___ GIVEN RECORDS ___

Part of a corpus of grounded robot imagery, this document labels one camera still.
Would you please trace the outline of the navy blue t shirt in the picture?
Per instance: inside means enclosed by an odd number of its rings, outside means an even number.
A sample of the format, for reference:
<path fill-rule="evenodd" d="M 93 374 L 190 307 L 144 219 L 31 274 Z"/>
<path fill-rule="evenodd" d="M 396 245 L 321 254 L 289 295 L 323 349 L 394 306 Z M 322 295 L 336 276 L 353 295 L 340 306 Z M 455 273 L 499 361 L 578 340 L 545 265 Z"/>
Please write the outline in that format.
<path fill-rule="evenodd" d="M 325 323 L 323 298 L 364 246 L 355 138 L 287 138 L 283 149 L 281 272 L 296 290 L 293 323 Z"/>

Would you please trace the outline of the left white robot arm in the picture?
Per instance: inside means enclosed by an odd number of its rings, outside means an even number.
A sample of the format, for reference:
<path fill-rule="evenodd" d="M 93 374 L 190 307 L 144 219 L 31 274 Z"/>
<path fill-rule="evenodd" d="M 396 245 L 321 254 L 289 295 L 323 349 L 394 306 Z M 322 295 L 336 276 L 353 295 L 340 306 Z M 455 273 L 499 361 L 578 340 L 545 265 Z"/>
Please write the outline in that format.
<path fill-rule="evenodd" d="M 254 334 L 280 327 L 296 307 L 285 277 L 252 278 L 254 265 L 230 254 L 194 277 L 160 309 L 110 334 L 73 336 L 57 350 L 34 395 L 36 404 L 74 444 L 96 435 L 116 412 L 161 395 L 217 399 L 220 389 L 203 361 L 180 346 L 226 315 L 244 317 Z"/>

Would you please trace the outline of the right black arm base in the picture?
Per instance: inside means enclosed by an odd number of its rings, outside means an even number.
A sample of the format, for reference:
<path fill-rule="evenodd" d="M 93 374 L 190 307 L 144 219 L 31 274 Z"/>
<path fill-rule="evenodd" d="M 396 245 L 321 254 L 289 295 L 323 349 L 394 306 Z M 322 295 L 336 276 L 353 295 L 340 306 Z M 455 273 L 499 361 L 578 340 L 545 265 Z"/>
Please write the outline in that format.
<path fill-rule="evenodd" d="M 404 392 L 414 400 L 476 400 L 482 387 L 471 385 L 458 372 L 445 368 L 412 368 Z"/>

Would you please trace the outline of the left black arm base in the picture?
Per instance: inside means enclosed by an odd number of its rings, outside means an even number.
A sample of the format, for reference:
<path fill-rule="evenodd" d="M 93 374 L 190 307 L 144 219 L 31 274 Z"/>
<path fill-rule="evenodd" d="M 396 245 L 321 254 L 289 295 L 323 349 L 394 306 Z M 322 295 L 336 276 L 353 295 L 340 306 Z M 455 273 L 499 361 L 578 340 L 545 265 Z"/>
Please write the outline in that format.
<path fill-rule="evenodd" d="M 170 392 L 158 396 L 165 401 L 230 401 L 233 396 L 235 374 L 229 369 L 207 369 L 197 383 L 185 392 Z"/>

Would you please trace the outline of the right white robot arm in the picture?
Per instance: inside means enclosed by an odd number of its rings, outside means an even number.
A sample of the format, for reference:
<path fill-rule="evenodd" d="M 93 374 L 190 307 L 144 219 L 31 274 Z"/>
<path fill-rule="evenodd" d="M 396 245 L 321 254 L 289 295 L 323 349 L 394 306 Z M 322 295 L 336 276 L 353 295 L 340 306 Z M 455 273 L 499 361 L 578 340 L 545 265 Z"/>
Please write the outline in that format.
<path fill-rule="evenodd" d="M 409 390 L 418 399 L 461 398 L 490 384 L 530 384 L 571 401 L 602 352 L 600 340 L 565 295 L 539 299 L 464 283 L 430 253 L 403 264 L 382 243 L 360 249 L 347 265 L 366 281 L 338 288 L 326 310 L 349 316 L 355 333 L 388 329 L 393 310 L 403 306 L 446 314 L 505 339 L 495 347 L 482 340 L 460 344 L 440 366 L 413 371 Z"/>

___

Your task is to repeat the data exactly, with nothing left out.

▶ COMPLETED EXERCISE
Part of a corpus of grounded robot imagery, this document labels one camera still.
Would you please trace the outline of the navy blue t shirt in the picture?
Per instance: inside means enclosed by an odd number of its rings, outside means an even number.
A sample of the format, for reference:
<path fill-rule="evenodd" d="M 93 374 L 190 307 L 144 219 L 31 274 Z"/>
<path fill-rule="evenodd" d="M 396 245 L 321 254 L 289 295 L 323 349 L 394 306 Z M 322 295 L 336 276 L 353 295 L 340 306 Z M 455 273 L 499 361 L 578 340 L 545 265 Z"/>
Please write the outline in that format.
<path fill-rule="evenodd" d="M 325 323 L 323 298 L 364 246 L 355 138 L 287 138 L 283 149 L 281 272 L 296 290 L 293 323 Z"/>

Would you please trace the outline of the left white robot arm in the picture?
Per instance: inside means enclosed by an odd number of its rings, outside means an even number.
A sample of the format, for reference:
<path fill-rule="evenodd" d="M 93 374 L 190 307 L 144 219 L 31 274 Z"/>
<path fill-rule="evenodd" d="M 396 245 L 321 254 L 289 295 L 323 349 L 394 306 Z M 322 295 L 336 276 L 353 295 L 340 306 Z M 455 273 L 499 361 L 578 340 L 545 265 Z"/>
Please write the outline in that format.
<path fill-rule="evenodd" d="M 254 334 L 280 327 L 296 307 L 285 277 L 252 278 L 254 265 L 230 254 L 194 277 L 160 309 L 110 334 L 73 336 L 57 350 L 34 395 L 36 404 L 74 444 L 96 435 L 116 412 L 161 395 L 217 399 L 220 389 L 203 361 L 180 346 L 226 315 L 244 317 Z"/>

Would you please trace the outline of the right black arm base in the picture?
Per instance: inside means enclosed by an odd number of its rings, outside means an even number.
A sample of the format, for reference:
<path fill-rule="evenodd" d="M 93 374 L 190 307 L 144 219 L 31 274 Z"/>
<path fill-rule="evenodd" d="M 396 245 L 321 254 L 289 295 L 323 349 L 394 306 Z M 322 295 L 336 276 L 353 295 L 340 306 Z M 455 273 L 499 361 L 578 340 L 545 265 Z"/>
Please write the outline in that format.
<path fill-rule="evenodd" d="M 404 392 L 414 400 L 476 400 L 482 387 L 471 385 L 458 372 L 445 368 L 412 368 Z"/>

Would you please trace the outline of the left black arm base in the picture?
Per instance: inside means enclosed by an odd number of its rings, outside means an even number.
A sample of the format, for reference:
<path fill-rule="evenodd" d="M 93 374 L 190 307 L 144 219 L 31 274 Z"/>
<path fill-rule="evenodd" d="M 396 245 L 321 254 L 289 295 L 323 349 L 394 306 Z M 322 295 L 336 276 L 353 295 L 340 306 Z M 455 273 L 499 361 L 578 340 L 545 265 Z"/>
Please write the outline in that format.
<path fill-rule="evenodd" d="M 170 392 L 158 396 L 165 401 L 230 401 L 233 396 L 235 374 L 229 369 L 207 369 L 197 383 L 185 392 Z"/>

Would you please trace the outline of the right white robot arm in the picture?
Per instance: inside means enclosed by an odd number of its rings, outside means an even number.
A sample of the format, for reference:
<path fill-rule="evenodd" d="M 93 374 L 190 307 L 144 219 L 31 274 Z"/>
<path fill-rule="evenodd" d="M 396 245 L 321 254 L 289 295 L 323 349 L 394 306 Z M 322 295 L 336 276 L 353 295 L 340 306 Z M 455 273 L 499 361 L 578 340 L 545 265 Z"/>
Please write the outline in that format.
<path fill-rule="evenodd" d="M 409 390 L 418 399 L 461 398 L 490 384 L 530 384 L 571 401 L 602 352 L 600 340 L 565 295 L 539 299 L 464 283 L 430 253 L 403 264 L 382 243 L 360 249 L 347 265 L 366 281 L 338 288 L 326 310 L 349 316 L 355 333 L 388 329 L 393 310 L 403 306 L 446 314 L 505 339 L 495 347 L 482 340 L 460 344 L 440 366 L 413 371 Z"/>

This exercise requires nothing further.